Assignment - Return every line below exactly, without dropping any.

[Start of section]

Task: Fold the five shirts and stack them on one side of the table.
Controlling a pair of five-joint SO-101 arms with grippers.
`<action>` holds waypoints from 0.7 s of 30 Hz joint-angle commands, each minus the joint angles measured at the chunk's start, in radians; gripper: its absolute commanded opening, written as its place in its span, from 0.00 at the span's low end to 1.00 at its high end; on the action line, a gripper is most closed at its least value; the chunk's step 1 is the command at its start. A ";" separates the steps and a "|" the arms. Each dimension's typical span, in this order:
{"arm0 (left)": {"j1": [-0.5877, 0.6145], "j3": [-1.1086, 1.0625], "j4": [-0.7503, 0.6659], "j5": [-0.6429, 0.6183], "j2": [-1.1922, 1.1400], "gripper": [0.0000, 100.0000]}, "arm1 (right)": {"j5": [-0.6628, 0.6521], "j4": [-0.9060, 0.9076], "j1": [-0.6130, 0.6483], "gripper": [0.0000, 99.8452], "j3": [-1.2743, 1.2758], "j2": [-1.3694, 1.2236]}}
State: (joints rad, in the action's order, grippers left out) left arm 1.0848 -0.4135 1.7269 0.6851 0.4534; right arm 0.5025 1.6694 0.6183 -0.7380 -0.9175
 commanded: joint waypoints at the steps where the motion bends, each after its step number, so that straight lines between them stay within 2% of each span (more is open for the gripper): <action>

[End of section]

Answer space -
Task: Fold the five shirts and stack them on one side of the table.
Controlling a pair of five-joint SO-101 arms with grippers.
`<action>` holds waypoints from 0.7 s of 30 Hz joint-angle commands, each minus the joint angles measured at the chunk's start, in radians; gripper: its absolute commanded opening, written as its place in its span, from 0.00 at the span's low end to 1.00 at its high end; on the action line, a gripper is most closed at its least value; the chunk's step 1 is the command at its start. A ";" separates the steps and a "|" the arms. Each dimension's typical span, in this order:
{"arm0 (left)": {"j1": [-0.5877, 0.6145], "j3": [-1.1086, 1.0625], "j4": [-0.7503, 0.6659], "j5": [-0.6429, 0.6183], "j2": [-1.1922, 1.1400], "gripper": [0.0000, 100.0000]}, "arm1 (right)": {"j5": [-0.6628, 0.6521], "j4": [-0.9060, 0.9076], "j1": [-0.6130, 0.6483], "gripper": [0.0000, 99.8452], "j3": [-1.2743, 1.2758], "j2": [-1.3694, 1.2236]}}
State: (joints rad, in the action's order, grippers left out) left arm 1.0848 -0.4135 1.7269 0.6851 0.4534; right arm 0.5025 1.6694 0.6183 -0.7380 -0.9175
 commanded: joint waypoints at the steps where the motion bends, each after its step number, so that straight lines between them stay within 2% of each span (more is open for the gripper): <action>

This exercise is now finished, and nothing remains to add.